Alaska’s Cruise Ship Science Advisory Panel has spent about two years looking at options for cleaning up wastewater. That includes discharges of harmful bacteria, dissolved metals and other pollutants.

Some ships already use systems that can meet elevated standards. Some do not, while  others only discharge outside state enforcement boundaries.

The 11-member group finished its work on a preliminary report during its Juneau meeting. But the document still must undergo review. Division of Water Deputy Director Andrew Sayers-Fay says he hopes it’s available to the public by November 1st.

State Cruise Ship Program Manager Rob Edwardson says it’s an important step in a process started by the Legislature in 2009.

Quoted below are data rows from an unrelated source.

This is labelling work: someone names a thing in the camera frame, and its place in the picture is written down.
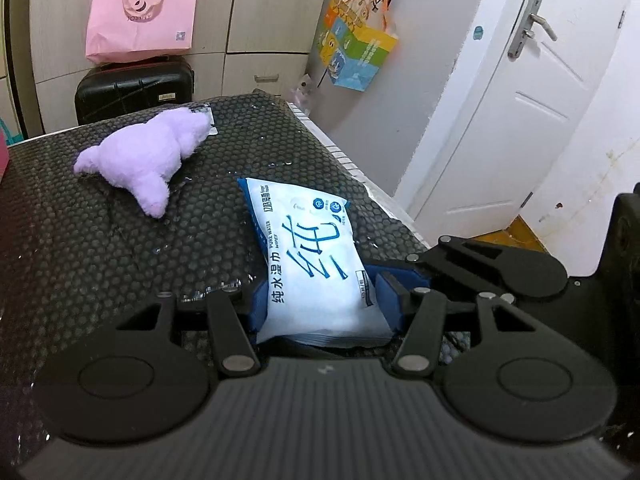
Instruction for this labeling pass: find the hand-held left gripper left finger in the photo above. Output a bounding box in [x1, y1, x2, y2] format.
[115, 279, 273, 380]

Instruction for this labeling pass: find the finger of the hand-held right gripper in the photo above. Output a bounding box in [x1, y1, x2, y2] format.
[365, 235, 526, 293]

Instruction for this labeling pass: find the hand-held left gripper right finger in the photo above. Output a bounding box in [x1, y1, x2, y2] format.
[374, 270, 539, 380]

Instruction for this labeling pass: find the wet wipes pack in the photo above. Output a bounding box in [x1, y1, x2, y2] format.
[236, 176, 393, 347]

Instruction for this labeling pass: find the pink storage box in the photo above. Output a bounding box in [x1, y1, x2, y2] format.
[0, 119, 12, 183]

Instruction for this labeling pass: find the white door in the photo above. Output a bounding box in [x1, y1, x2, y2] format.
[394, 0, 640, 268]

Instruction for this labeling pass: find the black honeycomb table mat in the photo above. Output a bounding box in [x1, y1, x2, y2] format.
[0, 91, 432, 441]

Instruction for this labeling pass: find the purple plush toy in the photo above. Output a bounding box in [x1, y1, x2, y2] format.
[73, 106, 212, 219]

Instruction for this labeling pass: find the colourful gift bag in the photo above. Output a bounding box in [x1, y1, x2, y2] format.
[319, 0, 400, 93]

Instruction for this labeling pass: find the black suitcase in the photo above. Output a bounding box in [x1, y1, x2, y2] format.
[75, 56, 196, 127]

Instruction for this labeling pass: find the beige wardrobe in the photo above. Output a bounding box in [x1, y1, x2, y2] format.
[27, 0, 337, 133]

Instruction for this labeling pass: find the pink paper bag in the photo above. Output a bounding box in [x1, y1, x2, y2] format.
[84, 0, 201, 65]

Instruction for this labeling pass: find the silver door handle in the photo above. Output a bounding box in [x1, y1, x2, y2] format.
[507, 0, 559, 61]

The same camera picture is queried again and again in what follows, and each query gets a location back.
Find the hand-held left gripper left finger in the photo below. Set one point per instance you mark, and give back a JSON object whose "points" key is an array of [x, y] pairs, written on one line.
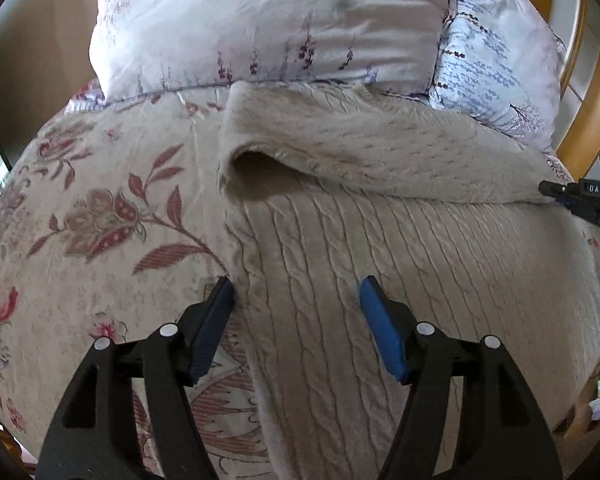
{"points": [[211, 325]]}

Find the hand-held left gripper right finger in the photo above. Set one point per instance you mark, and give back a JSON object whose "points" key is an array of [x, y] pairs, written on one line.
{"points": [[380, 325]]}

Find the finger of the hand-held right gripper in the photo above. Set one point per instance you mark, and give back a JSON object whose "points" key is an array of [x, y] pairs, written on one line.
{"points": [[562, 191]]}

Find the wooden headboard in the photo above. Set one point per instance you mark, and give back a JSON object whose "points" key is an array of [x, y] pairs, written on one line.
{"points": [[575, 75]]}

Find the floral bed sheet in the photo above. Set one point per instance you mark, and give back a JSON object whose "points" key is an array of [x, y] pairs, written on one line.
{"points": [[105, 240]]}

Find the light blue floral pillow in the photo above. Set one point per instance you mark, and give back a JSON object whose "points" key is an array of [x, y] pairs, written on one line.
{"points": [[500, 45]]}

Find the pale pink floral pillow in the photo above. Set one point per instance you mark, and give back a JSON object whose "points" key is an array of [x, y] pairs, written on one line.
{"points": [[265, 20]]}

“The science advisory panel is using the preliminary report as a tool to assist and advise the commissioner on his report to the Legislature that’s due Jan. 1st, 2013,” Edwardson says.

A technology open house that was part of the science panel meeting presented the history of cruise ships in Alaska and current water-quality issues.

An informational poster on display during the Sept. 20 science panel’s technology open house.

Edwardson says one is exploration of current cruise-ship systems.

“The second is the availability of additional methods that are economically feasible and technologically effective. And the third is the environmental cost and benefit of implementing any additional methods that they may find,” he says.

The feasibility issue is part of the Legislature’s charge to the panel. That led to examination of water-cleaning systems not yet used on the ships.

Sitka’s Steve Reifenstuhl represents the United Fishermen of Alaska on the science panel.

“We have looked at technology that is used in land-based facilities. There isn’t technology that has been used on cruise ships that can do that at this point. That’s not to say that it’s not feasible in the future – at a very high cost,” Reifenstuhl  says.

Higher standards were called for in a 2006 Cruise Ship Initiative approved by voters, which also created a passenger head tax. (Hear a report on that initiative.) The panel was established as part of a compromise that delayed full enforcement.

Cruise lines argued the standards could be met by allowing discharges to be diluted through mixing zones. Basically, that means sampling water a distance from the ship, rather than from the discharge pipe itself.

Seattle environmental compliance analyst Lincoln Loehr represented the industry on the panel. He says water-cleaning systems in use now are about as good as it gets.

“I don’t see that there is convincing information on the effectiveness of these additional add-ons to consistently meet the water-quality criteria at the end of the pipe,” Loehr says.

Mixing zones, or other forms of dilution, are methods opposed by clean-water activists. (Hear a report on the mixing zone controversy.)

Loehr’s specialty is permitting municipal and industrial wastewater systems. He says cruise ships can make better use of mixing zones than land-based treatment plants.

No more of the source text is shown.